Let’s Write: Sunday 06.07.20

Aloha #WriterSunday, I hope you are having a safe weekend. Today’s #WritingPrompt is

friends

Use it to inspire a piece of writing, any style, and length, and then post that piece as a comment below. We would love to read it : )

Jr. Bows are wonderful writers.

Let’s write.

2 Comments

  1. I heard footsteps behind me. At mile 21 it was difficult to lift my head; but I wanted to see who was so confidently striding toward me from behind. After more than three hours of feet hitting the pavement who could possibly have that stride now?

    “It wasn’t me!” The quote from Disney’s 1997 Rocketman movie rang in my mind as I plodded forward with more of a shuffle than a run. I did not have a confident stride any more. My friend Brad had stayed with me for 18 miles of our 26.2 mile trial, at which point he took off to try and catch our 18 y.o. other running buddy before he reached the finish-line. I had already come to terms with the fact that my sub-9 minute mile times were over.

    But someone passing me at that speed this far into the race? I turned sideways just as his black front locks of hair bounced into view. The ear-buds and John Stockton length shorts were unmistakable. It was Ben! …What?!

    How had he caught me? I had left him as we descended Black canyon just minutes into the race and long before we got to the 9 3/4 mile mark, where a very tall Harry Potter and normally-sized Hermione waved Griffindor flags towards us cheering us on. I still didn’t see him when, at mile 13, Brad and I passed a table covered in lip-balm and hand sanitizer labelled “First Aid.” I have taken and taught numerous First Aid courses, and never once were these essential materials. “Emergency!
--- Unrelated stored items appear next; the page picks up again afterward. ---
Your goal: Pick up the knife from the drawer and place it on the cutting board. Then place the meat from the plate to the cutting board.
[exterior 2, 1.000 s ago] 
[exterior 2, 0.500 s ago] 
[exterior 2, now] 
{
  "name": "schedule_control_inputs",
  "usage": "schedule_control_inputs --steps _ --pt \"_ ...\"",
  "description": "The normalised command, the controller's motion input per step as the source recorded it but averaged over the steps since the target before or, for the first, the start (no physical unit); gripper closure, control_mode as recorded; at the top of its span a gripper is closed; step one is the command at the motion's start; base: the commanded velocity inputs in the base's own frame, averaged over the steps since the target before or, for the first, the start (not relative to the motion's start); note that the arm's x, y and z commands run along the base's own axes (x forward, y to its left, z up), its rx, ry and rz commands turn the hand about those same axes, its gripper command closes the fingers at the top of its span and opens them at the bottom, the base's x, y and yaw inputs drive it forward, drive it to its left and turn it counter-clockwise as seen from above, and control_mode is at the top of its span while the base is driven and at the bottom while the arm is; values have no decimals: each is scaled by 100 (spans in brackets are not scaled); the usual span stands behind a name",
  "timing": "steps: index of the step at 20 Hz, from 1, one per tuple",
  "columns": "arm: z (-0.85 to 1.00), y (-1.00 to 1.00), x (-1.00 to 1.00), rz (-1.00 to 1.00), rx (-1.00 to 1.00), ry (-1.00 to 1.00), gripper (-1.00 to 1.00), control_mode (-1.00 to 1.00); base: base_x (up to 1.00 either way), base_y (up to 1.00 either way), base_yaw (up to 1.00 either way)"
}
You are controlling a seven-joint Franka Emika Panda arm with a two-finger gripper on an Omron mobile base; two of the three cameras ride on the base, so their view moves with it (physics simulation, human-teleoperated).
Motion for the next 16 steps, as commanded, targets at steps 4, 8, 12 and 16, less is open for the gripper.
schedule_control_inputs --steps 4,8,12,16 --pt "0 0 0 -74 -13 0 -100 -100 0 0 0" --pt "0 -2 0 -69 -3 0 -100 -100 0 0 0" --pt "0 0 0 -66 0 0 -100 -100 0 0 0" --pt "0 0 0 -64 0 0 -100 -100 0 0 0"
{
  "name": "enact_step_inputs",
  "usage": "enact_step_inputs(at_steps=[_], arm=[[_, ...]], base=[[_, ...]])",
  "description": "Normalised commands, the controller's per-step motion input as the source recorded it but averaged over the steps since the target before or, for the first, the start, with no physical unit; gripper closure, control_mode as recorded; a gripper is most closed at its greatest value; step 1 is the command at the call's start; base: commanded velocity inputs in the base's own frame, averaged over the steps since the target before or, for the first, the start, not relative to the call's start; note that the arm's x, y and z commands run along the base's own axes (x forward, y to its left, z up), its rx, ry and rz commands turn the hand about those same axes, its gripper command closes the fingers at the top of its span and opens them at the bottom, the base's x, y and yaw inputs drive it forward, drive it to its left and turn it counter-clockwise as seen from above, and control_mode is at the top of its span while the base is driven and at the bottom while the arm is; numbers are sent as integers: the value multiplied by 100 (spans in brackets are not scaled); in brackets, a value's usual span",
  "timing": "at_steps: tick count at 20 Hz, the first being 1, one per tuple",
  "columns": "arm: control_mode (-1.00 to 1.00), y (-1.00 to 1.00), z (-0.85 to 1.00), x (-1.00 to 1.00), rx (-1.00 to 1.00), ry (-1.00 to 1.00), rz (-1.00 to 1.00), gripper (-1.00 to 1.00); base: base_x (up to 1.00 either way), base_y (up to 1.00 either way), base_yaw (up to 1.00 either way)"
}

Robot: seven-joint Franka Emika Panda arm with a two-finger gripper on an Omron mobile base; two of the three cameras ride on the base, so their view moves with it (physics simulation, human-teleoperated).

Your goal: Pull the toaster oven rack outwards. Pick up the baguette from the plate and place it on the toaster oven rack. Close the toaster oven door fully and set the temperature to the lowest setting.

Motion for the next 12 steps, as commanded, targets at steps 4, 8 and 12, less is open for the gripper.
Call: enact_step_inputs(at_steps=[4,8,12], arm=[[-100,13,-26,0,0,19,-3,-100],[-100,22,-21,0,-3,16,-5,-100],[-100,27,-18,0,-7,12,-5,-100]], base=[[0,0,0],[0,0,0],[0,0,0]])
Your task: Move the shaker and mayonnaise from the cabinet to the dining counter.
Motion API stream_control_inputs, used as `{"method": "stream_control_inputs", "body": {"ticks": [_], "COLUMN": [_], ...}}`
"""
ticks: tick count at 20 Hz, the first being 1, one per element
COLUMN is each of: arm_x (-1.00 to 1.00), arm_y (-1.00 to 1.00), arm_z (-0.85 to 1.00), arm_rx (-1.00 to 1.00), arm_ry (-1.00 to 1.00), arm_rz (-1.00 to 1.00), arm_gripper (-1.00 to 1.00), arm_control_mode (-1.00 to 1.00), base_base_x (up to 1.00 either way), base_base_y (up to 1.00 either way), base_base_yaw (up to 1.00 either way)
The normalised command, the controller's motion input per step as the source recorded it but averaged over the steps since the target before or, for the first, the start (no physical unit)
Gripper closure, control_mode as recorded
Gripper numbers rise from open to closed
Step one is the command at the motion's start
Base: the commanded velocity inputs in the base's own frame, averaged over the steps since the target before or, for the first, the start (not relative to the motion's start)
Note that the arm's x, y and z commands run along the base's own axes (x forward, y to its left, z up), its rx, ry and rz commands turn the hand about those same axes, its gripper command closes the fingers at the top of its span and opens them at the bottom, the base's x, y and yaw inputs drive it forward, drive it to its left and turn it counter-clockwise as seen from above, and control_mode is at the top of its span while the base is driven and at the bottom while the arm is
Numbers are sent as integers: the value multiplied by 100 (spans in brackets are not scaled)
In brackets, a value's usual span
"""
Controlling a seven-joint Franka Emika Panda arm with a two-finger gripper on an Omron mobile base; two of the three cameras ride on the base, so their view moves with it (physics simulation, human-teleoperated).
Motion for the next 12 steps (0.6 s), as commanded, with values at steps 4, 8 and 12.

I have a cracked dry lip!” Or “my skin bacteria are whelming me over! I need First Aid!” I mean, maybe during a pandemic you might hear that last one, but never in 2010. And especially not during a marathon.

    I was dumbstruck when Ben pounded the pavement past me. Then it hit me just as quickly: the last words he had spoken to us as we advanced ahead of him: “you guys go ahead; I’m going to run at my pace.” And he did. Right past me. His pace was only 30 seconds slower per mile. But by now, because he had stuck with that pace the whole way – likely not stopping at the bathroom or for water-bottle swaps with Brad’s wife along the way – he was passing me. It was the tortoise and the hare. And I was the hare. At least until mile 20, culminating in a 12.5 minute mile during the 25th length of the strength sapping march, a near Parkinsonian shuffle to the end.

    The only other thing I remember of that race was my foiled plans to raise my hands in triumph at the end and yell, “I’m going to Disneyworld!” I really was going to Florida 2 days later, but I did not have the strength by then, and did not feel triumphant at all. Also, since the last 0.2 miles of the Top of Utah marathon are uphill, – literally – I didn’t feel I had any extra mental energy to produce a bilateral shoulder abduction of that proportion at that time.

    I will always remember, standing out among my memories of the only marathon I ever did, the moment when steadiness overcame impetuous mismanagement; when confidently, my friend, Ben, surpassed me in such decisive fashion, never even looking back when I recognized him and called his name. I am going to believe it was the earbuds. But maybe…just maybe… it was the fact that tortoises have much smaller ears than hares.

    Liked by 1 person

  2. Right on, Mike, it’s great to read your writing after all this time. I especially like the balance of humor, and bonus points for working in a smile with use of the word pandemic : ) If you find a good prompt for it later, I’d be very curious to hear about the Iron Lung event. Definitely sounds worth writing about.